C'est la méthode couramment utilisée : l'éclairage illumine l'échantillon par diascopie.
Un filtre bleu (lumière du jour) permet une restitution des couleurs naturelles pour les lampes halogènes.
L'observation de cellules claires sur un fond clair étant difficile, le contraste de phase permet de distinguer leur contour sur un fond gris.
Il est constitué d'un anneau noir gravé dans chaque objectif que l'on superpose sur un anneau lumineux de même taille situé dans le condenseur.
Les anneaux doivent être parfaitement alignés pour que la lumière soit déphasée.
Le fond noir possède un anneau plus large qui donne ce fond noir et inverse le contraste.

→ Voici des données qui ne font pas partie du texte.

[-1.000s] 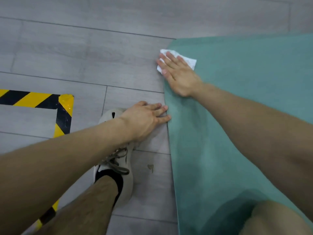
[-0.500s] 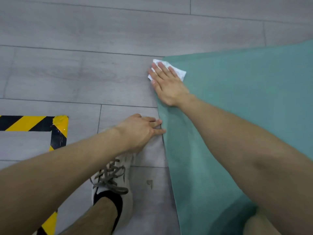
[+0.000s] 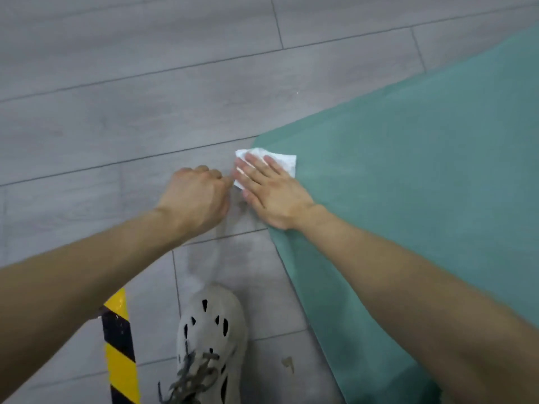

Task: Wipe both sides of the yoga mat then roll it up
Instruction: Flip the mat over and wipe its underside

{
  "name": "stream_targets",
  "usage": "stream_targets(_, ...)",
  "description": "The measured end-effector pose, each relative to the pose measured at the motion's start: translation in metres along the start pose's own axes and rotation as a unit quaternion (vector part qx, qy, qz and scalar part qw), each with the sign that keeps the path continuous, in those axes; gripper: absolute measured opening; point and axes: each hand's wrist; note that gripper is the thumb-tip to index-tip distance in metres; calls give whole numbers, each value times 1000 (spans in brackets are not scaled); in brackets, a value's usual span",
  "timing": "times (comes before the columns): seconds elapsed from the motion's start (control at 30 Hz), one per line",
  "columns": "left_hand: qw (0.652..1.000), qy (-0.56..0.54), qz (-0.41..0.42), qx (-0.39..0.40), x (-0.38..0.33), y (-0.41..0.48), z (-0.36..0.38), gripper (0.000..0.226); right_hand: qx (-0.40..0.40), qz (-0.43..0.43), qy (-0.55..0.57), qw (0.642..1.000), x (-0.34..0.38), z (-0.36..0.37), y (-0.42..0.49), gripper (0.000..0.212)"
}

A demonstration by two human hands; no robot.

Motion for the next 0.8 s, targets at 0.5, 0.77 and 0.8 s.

- Sélectionner la bague de phase correspondant à l'objectif
- Retirer un oculaire et utiliser une loupe de centrage. Centrer l'anneau de phase avec l'anneau noir
La fluorescence permet d'observer des cellules qui fluorescent, non visibles avec l'éclairage halogène en fond clair.
Un boitier lampe à vapeur de mercure sur l'épi-illuminateur propose un large spectre de lumière.
Des cubes sélectifs permettent l'observation de l'infrarouge à l'ultraviolet. Un filtre d'arrêt protège les yeux.
L'éclairage illumine l'échantillon par réflexion ou épiscopie (Epi-fluorescence).
- Vérifier ces réglages régulièrement.
- Couvrir le microscope avec sa housse en fin de journée (après refroidissement de la lampe).
- Nettoyer les objectifs à immersion d'huile après utilisation (alcool & papier optique).
- Nettoyer les optiques avec une lingette imbibée et le microscope avec du papier imbibé d'alcool.
- Faites réviser votre microscope par un spécialiste tous les ans (à défaut tous les deux ans).